CT: computed tomography
Therapeutic intervention
The patient initially underwent assessment and management under the stroke pathway, which included aspirin, CNS monitoring, and close monitoring of blood pressure and glucose levels. This pathway was discontinued after the diagnosis of NMDARE. Precautions were applied to avoid sedatives. Occupational, physical, and speech therapy were initiated upon presentation and continued throughout the patient’s hospitalization. Respiratory support was provided depending on demand, initially through high-flow nasal oxygen, followed by BiPAP, endotracheal intubation with subsequent reintroduction of BiPAP, and eventual weaning off oxygen support. Despite completing a seven-day course of antibiotics and interval radiographic improvement and normalization of WBCs, she continued to have neurologic dysfunction and increased oxygen requirement. After excluding other possible causes, anti-NMDARE was considered. She was started on a five-day course of IVIG 400 mg/kg every 24 hours and 1,000-mg IV methylprednisolone per protocol, and she showed significant improvement. Notably, the patient’s fasting blood glucose averaged 246 mg/dL following the initiation of steroid therapy, requiring a hold on home medications (metformin and glimepiride) and initiation of an insulin drip. Otherwise, medications were well tolerated.
Follow-up and outcome
Following treatment, the patient gradually improved in cognitive and physical functions. By the time of discharge, she was oriented, was able to follow commands, and showed marked improvement in verbal output and motor function. She was discharged with plans for comprehensive follow-up with physical and speech therapy, hematology-oncology, primary care providers, and pulmonology teams. The chemotherapy regimen for SCLC was scheduled to begin after discharge. Progress in physical rehabilitation and cognition is closely monitored through regular follow-up.
Discussion
Owing to the diverse topographical distribution of NMDARs within the CNS, encompassing regions such as the hippocampus, cortex, and basal ganglia, anti-NMDARE has a broad spectrum of clinical manifestations [2,4]. This syndrome typically progresses through several phases. It often begins with a prodromal phase with flu-like symptoms, progressing to the psychiatric phase with symptoms such as hallucinations, confusion, and mood disturbances, and then transitions to the neurologic phase with seizures, movement disorders, and impaired consciousness, followed by a dysautonomic phase with hypoventilation, temperature dysregulation, and cardiovascular instability, occasionally requiring pacemakers [2,4-6].

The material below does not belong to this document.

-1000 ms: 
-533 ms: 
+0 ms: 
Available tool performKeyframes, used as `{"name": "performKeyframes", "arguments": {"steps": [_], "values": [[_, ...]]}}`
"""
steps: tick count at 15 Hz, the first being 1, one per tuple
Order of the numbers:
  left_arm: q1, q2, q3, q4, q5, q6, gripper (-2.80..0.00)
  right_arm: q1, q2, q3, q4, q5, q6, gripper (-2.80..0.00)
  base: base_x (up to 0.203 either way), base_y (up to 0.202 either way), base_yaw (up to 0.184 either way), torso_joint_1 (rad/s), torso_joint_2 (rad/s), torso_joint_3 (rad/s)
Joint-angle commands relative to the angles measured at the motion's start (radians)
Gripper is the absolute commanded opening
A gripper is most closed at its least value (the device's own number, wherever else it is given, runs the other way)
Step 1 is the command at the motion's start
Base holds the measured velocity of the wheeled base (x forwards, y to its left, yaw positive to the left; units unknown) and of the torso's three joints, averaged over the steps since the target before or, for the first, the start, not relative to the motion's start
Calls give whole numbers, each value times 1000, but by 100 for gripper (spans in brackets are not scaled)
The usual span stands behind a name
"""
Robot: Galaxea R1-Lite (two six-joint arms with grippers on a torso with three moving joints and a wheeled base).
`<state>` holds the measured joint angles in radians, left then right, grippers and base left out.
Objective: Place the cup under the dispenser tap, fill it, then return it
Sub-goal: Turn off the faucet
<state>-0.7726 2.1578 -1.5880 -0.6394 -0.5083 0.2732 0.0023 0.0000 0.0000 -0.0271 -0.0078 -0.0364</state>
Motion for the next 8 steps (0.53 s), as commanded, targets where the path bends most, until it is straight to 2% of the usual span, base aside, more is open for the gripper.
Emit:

Studies have shown that over three-quarters of patients diagnosed with anti-NMDARE, even those with associated SCLC, initially present with psychiatric features such as hallucinations, depression, anxiety, and agitation, frequently leading to misdiagnosis of schizophrenia or mood disorders [2,4-6]. However, in the absence of dominant psychiatric features and the presence of altered mentation, aphasia, and a high cardiovascular risk profile, a primary consideration of cerebrovascular events, such as stroke, is reasonable, as in our case. Although respiratory failure and prolonged hypoxia have the potential to reduce cognitive reserve, a positive NMDAR antibody and the absence of improvement with supportive measures make the diagnosis of toxic metabolic encephalopathy less likely. Additionally, despite a continued record of low-grade fever, negative blood cultures and CSF studies ruled out infectious encephalitis.
The definitive diagnosis of anti-NMDARE is established by the presence of NMDAR antibodies in either the CSF or serum, with CSF demonstrating higher sensitivity and specificity [2,5,6]. In our case, there was a high suspicion of an autoimmune or paraneoplastic etiology in relation to the lung mass. However, concurrent septic shock and respiratory status requiring intubation necessitated the prioritization of supportive measures, delaying diagnostic procedures such as LP and EBUS. Other less-specific CSF characteristics observed in anti-NMDARE include mild lymphocytic pleocytosis and mildly elevated protein and oligoclonal bands [6]. EEG is a particularly important test with 90% sensitivity and often displays nonspecific generalized slowing [2]. Initial EEG readings, as in our patient, can be normal and require repeated testing. The recommended treatment for anti-NMDARE includes a five-day course of IV methylprednisolone (1 g/day) and IV plasmapheresis or IVIG (0.4 g/kg/day). Weekly rituximab or monthly cyclophosphamide can be used as second-line therapy [2,5,7].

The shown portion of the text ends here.